[Records from a dataset]

* * *

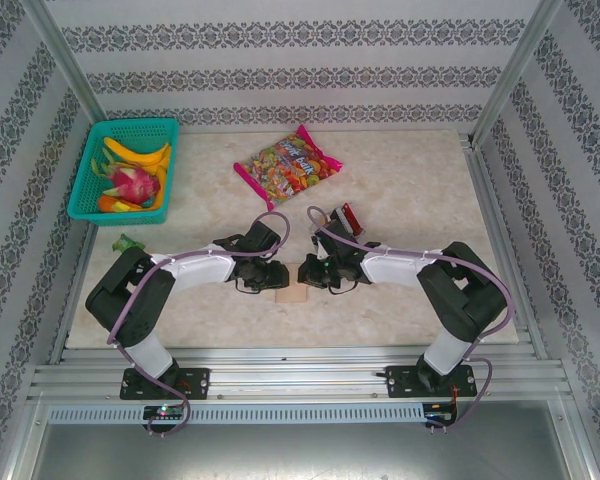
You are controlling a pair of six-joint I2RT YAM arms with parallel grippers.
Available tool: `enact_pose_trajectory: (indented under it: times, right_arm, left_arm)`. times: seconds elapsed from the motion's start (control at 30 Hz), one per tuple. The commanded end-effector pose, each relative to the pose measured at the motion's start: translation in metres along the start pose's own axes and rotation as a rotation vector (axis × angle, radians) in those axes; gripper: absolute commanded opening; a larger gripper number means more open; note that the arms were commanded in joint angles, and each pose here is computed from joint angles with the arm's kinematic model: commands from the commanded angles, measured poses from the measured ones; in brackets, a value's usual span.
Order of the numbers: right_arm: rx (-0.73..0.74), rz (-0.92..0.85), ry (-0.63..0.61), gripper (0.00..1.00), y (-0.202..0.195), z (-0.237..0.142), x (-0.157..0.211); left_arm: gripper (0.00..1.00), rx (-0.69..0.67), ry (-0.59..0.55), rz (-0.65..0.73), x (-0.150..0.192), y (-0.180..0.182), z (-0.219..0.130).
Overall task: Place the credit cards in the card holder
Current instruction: Close the button on the card holder.
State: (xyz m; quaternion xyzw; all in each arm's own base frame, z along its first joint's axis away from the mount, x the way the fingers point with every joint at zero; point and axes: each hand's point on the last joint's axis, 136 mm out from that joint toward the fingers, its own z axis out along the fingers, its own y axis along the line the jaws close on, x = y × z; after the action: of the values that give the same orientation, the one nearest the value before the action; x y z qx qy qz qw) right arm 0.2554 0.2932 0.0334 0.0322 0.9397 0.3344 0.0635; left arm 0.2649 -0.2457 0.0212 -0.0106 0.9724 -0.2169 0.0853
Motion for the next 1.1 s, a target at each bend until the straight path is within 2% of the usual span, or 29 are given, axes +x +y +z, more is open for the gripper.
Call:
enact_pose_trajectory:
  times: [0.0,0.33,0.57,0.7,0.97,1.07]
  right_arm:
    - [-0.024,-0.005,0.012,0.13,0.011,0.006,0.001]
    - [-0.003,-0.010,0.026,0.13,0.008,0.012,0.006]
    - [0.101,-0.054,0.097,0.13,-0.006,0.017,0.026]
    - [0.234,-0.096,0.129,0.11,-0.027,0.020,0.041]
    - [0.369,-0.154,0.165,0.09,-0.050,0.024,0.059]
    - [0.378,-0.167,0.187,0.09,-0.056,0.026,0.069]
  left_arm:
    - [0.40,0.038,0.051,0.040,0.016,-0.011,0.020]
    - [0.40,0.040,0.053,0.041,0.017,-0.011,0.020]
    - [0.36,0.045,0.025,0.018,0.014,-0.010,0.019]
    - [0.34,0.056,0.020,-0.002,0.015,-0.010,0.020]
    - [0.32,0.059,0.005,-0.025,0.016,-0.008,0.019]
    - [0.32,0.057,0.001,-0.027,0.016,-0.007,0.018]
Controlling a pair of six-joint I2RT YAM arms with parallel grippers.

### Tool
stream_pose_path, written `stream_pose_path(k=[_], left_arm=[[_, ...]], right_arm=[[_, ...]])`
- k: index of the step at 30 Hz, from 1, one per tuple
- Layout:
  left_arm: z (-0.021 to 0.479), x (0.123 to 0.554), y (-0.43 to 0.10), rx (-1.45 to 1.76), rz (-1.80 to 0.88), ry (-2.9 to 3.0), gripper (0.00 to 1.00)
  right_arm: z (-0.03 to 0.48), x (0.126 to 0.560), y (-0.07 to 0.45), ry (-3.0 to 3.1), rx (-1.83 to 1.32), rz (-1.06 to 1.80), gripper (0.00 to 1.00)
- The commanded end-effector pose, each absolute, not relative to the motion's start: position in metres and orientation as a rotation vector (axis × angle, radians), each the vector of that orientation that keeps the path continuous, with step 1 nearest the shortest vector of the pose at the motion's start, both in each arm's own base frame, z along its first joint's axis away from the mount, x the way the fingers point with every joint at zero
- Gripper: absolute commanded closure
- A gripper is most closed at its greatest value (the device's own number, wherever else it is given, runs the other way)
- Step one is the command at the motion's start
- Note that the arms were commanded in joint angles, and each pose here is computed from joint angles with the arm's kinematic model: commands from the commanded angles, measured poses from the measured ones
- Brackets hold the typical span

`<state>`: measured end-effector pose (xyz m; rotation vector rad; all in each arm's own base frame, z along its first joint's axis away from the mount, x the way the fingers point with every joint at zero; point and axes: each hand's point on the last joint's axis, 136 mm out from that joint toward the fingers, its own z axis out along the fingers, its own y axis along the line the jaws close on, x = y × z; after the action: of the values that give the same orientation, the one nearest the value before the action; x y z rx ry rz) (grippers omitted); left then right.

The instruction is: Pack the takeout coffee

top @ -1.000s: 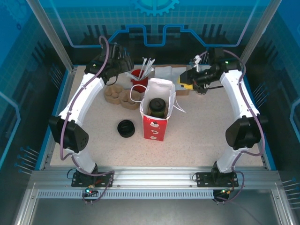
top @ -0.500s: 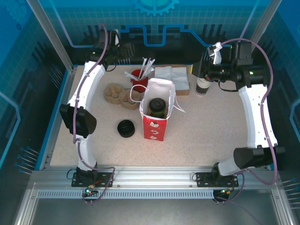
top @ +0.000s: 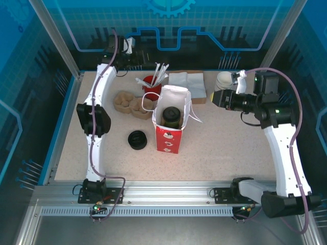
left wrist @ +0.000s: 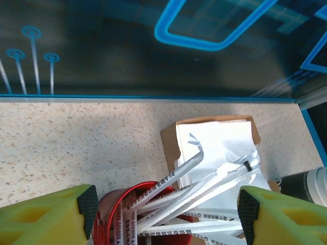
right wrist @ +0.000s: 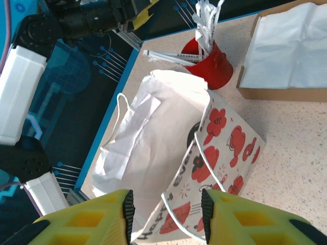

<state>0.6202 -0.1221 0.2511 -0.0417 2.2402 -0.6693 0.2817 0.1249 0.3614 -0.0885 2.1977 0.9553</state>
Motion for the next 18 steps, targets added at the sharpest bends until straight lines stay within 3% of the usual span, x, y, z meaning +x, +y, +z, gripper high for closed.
stream_pose_path(k=[1, 18], left_arm=[[0.263, 0.627, -0.140, 0.084, -0.765, 2.161, 0.27], [0.229, 0.639, -0.189, 0.351, -0.740, 2.104, 0.27]], right_arm=[[0.362, 0.279, 0.119, 2.155, -0.087, 0.886, 0.58], [0.341, 0.281, 0.128, 2.219, -0.092, 0.904, 0.59]])
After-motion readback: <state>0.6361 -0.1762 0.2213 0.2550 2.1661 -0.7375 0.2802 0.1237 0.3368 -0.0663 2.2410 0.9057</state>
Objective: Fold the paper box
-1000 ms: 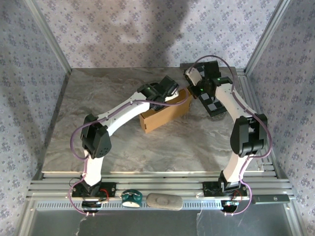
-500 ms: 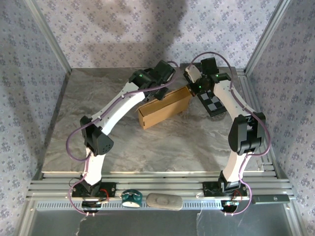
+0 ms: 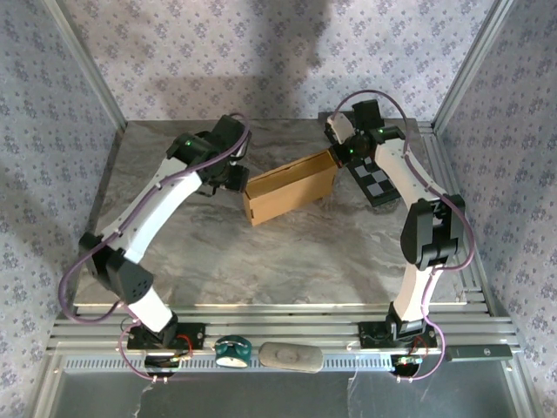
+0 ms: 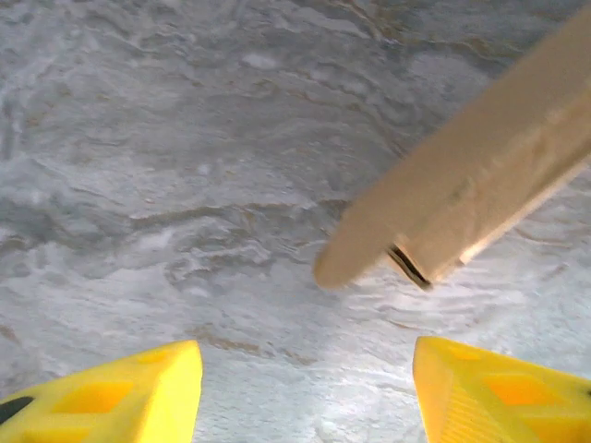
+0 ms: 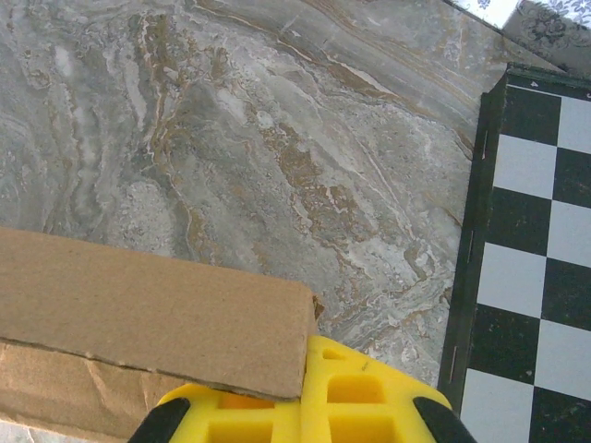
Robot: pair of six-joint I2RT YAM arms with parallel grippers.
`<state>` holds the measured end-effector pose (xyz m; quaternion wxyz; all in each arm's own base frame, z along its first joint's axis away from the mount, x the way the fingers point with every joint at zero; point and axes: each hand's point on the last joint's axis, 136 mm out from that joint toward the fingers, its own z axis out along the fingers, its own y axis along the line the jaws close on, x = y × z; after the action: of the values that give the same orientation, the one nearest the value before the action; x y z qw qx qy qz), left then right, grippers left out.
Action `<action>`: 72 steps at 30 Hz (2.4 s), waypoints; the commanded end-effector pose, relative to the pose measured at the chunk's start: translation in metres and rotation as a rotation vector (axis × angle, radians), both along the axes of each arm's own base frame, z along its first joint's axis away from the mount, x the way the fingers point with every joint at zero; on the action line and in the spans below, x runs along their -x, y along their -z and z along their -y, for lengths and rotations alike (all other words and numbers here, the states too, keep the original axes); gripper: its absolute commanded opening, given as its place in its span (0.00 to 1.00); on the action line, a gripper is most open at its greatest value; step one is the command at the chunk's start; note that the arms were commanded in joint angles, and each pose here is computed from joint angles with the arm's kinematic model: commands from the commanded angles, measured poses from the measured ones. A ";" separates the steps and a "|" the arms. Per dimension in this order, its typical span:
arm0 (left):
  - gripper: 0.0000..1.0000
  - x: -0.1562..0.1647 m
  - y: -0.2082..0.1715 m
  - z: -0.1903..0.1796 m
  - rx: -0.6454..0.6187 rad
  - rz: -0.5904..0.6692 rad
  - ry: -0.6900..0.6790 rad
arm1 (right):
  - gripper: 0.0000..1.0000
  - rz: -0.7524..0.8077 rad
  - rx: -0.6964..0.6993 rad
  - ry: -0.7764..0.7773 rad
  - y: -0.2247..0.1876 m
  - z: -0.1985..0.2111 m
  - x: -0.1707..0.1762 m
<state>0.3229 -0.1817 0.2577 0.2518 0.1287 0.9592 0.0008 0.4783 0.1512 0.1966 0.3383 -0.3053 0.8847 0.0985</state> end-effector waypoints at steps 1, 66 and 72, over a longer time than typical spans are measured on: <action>0.62 0.007 0.001 0.019 0.128 -0.010 0.048 | 0.00 -0.049 -0.001 0.014 0.005 -0.001 0.004; 0.04 -0.075 0.047 0.032 0.250 -0.259 -0.132 | 0.00 -0.250 -0.126 0.257 -0.003 -0.018 0.002; 0.04 -0.074 0.041 0.035 0.283 -0.271 -0.145 | 0.00 -0.245 -0.128 0.270 -0.008 -0.022 0.006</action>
<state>0.4012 -0.2035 0.2066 0.1449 0.0272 0.9846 -0.0940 0.4850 0.1568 0.1975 0.2728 -0.1504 0.9423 0.1223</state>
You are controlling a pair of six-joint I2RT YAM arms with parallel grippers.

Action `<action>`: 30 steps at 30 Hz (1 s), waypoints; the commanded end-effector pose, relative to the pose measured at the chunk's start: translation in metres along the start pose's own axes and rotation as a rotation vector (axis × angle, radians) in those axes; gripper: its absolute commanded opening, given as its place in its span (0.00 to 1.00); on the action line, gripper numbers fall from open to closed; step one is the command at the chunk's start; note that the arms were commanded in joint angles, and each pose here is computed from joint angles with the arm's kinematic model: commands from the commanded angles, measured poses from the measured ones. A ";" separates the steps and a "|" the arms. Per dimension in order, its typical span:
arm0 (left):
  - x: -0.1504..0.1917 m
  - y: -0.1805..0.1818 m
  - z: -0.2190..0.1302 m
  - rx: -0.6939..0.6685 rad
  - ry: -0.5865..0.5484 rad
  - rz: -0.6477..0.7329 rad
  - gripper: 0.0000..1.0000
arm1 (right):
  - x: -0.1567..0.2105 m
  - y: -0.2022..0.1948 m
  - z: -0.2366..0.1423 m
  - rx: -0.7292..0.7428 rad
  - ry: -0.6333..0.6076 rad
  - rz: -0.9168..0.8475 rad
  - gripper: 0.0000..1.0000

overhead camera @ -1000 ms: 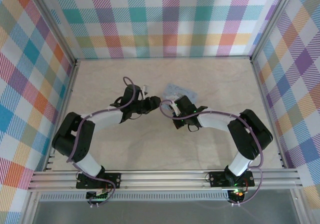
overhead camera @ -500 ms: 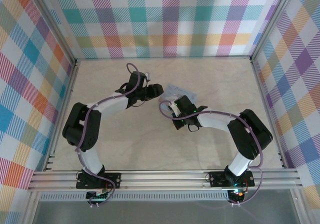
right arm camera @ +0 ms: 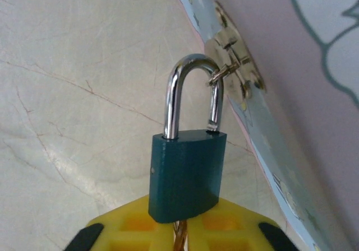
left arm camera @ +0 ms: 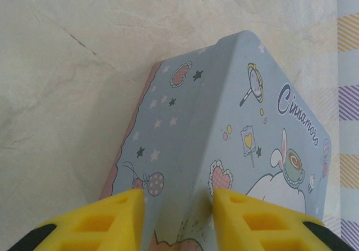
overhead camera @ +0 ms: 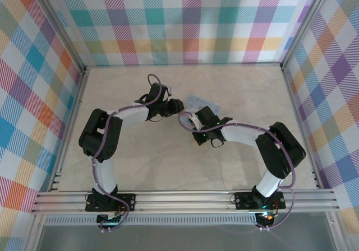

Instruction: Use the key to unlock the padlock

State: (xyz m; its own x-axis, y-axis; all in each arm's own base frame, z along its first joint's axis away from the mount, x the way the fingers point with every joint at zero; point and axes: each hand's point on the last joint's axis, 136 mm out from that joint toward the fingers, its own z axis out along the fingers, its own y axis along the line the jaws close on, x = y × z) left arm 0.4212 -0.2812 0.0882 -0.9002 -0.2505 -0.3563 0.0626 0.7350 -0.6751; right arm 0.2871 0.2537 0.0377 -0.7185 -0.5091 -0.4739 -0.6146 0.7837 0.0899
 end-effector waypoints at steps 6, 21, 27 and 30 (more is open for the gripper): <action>0.011 -0.003 0.010 0.019 0.055 -0.001 0.29 | -0.015 0.011 -0.014 -0.047 0.024 -0.032 0.08; 0.031 -0.012 0.021 0.052 0.118 -0.011 0.25 | -0.048 0.018 -0.005 -0.046 -0.083 -0.212 0.02; 0.038 -0.014 0.022 0.054 0.131 -0.008 0.25 | -0.082 0.034 -0.009 -0.073 -0.227 -0.352 0.02; 0.039 -0.011 0.023 0.046 0.131 -0.018 0.25 | -0.085 0.035 -0.007 -0.078 -0.187 -0.335 0.03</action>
State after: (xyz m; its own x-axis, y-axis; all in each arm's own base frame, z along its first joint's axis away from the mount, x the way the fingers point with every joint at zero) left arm 0.4272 -0.2960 0.0923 -0.8945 -0.2434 -0.3750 0.1015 0.7063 -0.7006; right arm 0.2937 0.2753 0.0430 -0.5567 -0.6902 -0.4623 -0.7808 0.6248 0.0074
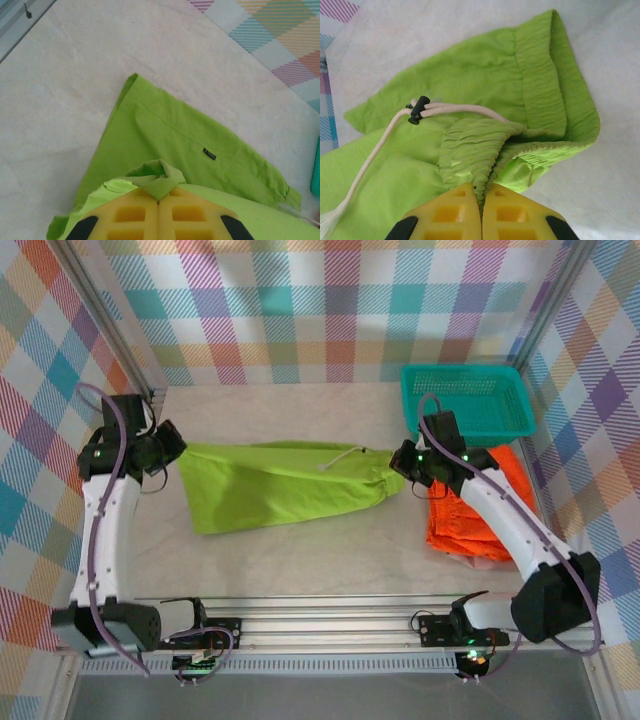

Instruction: Fold and stack the shorts

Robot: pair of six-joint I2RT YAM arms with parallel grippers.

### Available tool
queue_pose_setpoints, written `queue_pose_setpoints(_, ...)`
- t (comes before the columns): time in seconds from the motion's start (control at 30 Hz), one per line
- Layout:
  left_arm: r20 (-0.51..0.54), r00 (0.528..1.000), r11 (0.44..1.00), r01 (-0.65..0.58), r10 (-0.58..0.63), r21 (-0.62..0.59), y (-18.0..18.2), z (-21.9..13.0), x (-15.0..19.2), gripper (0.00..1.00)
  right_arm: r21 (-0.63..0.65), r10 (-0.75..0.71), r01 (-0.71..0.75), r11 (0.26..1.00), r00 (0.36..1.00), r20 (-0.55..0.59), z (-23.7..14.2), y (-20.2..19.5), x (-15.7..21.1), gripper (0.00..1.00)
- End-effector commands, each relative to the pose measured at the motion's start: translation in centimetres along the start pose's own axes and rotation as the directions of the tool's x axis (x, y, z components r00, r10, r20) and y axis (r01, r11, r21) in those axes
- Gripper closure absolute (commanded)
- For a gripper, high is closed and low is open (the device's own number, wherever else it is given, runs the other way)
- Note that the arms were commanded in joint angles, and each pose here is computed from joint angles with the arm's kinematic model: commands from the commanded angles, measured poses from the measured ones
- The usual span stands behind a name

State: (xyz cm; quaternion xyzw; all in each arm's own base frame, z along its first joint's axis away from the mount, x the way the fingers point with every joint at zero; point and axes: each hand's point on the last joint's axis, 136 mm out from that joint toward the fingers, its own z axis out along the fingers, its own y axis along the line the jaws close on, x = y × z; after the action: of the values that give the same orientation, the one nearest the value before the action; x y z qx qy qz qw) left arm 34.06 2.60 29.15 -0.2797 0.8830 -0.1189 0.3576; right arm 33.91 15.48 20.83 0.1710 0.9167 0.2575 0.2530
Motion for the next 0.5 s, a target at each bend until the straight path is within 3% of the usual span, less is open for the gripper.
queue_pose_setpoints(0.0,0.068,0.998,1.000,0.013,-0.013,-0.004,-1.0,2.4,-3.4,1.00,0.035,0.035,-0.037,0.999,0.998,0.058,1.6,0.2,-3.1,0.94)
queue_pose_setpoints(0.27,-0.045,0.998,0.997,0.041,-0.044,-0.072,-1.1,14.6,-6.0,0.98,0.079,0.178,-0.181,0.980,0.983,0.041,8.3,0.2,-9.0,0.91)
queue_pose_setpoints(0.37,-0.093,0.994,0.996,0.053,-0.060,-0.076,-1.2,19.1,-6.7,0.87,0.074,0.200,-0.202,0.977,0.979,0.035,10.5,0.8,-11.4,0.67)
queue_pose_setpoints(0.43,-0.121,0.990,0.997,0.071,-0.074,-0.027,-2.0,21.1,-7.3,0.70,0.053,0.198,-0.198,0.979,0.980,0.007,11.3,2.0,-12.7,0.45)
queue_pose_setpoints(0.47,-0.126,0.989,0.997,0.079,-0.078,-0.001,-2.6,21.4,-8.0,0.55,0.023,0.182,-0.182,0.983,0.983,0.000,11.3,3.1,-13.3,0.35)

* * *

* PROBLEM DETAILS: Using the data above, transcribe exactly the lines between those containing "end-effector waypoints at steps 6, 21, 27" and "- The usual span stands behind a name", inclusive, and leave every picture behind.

* SOLUTION TO THE EXERCISE:
 end-effector waypoints at steps 6, 21, 27 and 30 (more is open for the gripper): <action>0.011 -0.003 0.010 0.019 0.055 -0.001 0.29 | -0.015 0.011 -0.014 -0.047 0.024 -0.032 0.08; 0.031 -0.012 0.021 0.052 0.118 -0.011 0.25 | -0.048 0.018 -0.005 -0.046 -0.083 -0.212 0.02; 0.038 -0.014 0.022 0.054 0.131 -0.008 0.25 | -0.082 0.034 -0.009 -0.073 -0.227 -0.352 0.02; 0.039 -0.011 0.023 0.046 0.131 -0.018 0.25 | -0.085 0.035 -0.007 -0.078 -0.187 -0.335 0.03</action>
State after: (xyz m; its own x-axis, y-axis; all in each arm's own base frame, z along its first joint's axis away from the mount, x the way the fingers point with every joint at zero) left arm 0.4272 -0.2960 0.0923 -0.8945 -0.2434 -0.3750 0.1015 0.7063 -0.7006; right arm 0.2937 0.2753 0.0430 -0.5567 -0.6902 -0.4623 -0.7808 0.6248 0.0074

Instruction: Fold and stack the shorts

Robot: pair of six-joint I2RT YAM arms with parallel grippers.

### Available tool
queue_pose_setpoints, written `queue_pose_setpoints(_, ...)`
- t (comes before the columns): time in seconds from the motion's start (control at 30 Hz), one per line
- Layout:
  left_arm: r20 (-0.51..0.54), r00 (0.528..1.000), r11 (0.44..1.00), r01 (-0.65..0.58), r10 (-0.58..0.63), r21 (-0.62..0.59), y (-18.0..18.2), z (-21.9..13.0), x (-15.0..19.2), gripper (0.00..1.00)
  right_arm: r21 (-0.63..0.65), r10 (-0.75..0.71), r01 (-0.71..0.75), r11 (0.26..1.00), r00 (0.36..1.00), r20 (-0.55..0.59), z (-23.7..14.2), y (-20.2..19.5), x (-15.7..21.1), gripper (0.00..1.00)
- End-effector commands, each relative to the pose measured at the motion's start: translation in centimetres along the start pose's own axes and rotation as the directions of the tool's x axis (x, y, z components r00, r10, r20) and y axis (r01, r11, r21) in those axes
- Gripper closure absolute (commanded)
- For a gripper, high is closed and low is open (the device's own number, wherever else it is given, runs the other way)
- Note that the arms were commanded in joint angles, and each pose here is computed from joint angles with the arm's kinematic model: commands from the commanded angles, measured poses from the measured ones
- The usual span stands behind a name

There is nothing else to this exercise.